### DATA BELOW
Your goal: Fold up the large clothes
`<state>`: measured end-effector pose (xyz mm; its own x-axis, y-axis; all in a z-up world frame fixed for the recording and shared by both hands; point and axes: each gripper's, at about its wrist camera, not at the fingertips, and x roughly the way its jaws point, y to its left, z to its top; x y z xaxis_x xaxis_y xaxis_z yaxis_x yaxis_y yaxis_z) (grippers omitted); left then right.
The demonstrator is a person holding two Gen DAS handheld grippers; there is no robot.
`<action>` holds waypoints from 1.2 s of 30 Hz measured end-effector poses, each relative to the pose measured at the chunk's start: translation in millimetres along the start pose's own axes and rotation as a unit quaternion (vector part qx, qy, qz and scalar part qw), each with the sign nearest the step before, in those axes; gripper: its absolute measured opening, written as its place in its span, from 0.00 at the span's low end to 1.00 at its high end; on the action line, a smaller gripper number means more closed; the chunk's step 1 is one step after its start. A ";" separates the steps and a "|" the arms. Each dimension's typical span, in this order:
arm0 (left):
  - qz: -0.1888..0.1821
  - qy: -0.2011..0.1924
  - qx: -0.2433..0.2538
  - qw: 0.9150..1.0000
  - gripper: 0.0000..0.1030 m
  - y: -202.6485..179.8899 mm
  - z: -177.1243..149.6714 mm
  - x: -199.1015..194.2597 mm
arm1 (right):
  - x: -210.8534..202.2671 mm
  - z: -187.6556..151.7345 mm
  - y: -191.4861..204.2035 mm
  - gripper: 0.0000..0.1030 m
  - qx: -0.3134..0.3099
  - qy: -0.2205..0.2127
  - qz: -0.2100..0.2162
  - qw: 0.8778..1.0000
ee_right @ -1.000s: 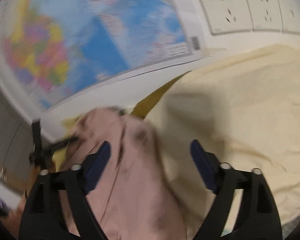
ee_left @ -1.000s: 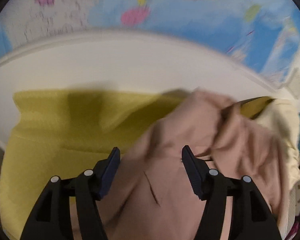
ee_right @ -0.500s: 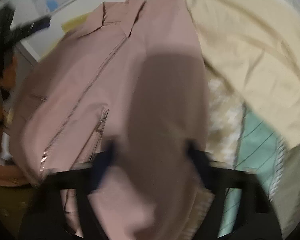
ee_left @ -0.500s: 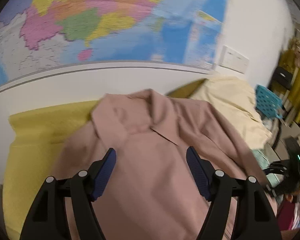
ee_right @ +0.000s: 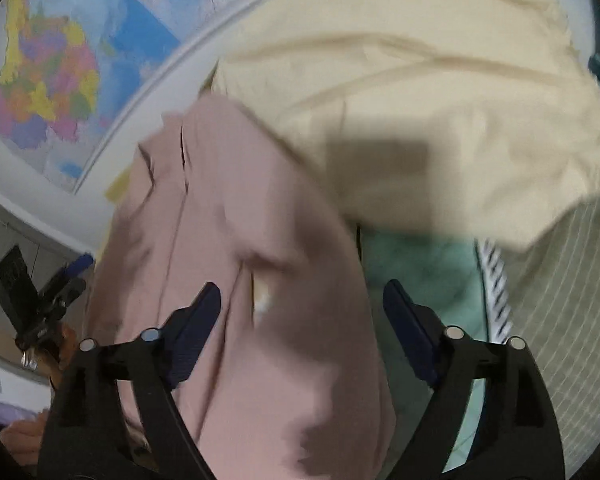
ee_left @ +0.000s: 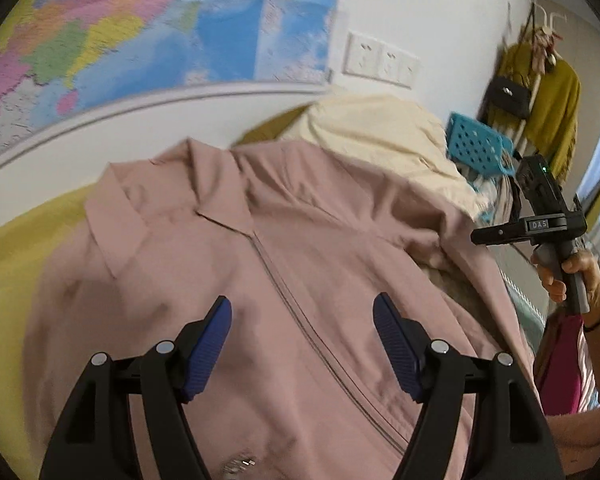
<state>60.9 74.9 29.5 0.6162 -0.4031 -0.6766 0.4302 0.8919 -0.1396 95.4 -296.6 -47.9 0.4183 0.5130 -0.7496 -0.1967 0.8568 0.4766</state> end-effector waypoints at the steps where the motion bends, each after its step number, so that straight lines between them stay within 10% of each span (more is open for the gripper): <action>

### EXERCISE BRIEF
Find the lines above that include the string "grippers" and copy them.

### ANSWER TO THE EXERCISE
`<state>`: measured end-effector pose (xyz mm; its own x-axis, y-axis; all in a z-up world frame fixed for the recording and shared by both hands; point and axes: each gripper's, at about its wrist camera, not at the fingertips, and x roughly the way its jaws point, y to its left, z to its top; x y z xaxis_x xaxis_y xaxis_z yaxis_x yaxis_y yaxis_z) (grippers omitted); left then right.
The demonstrator is a person holding two Gen DAS handheld grippers; there is no robot.

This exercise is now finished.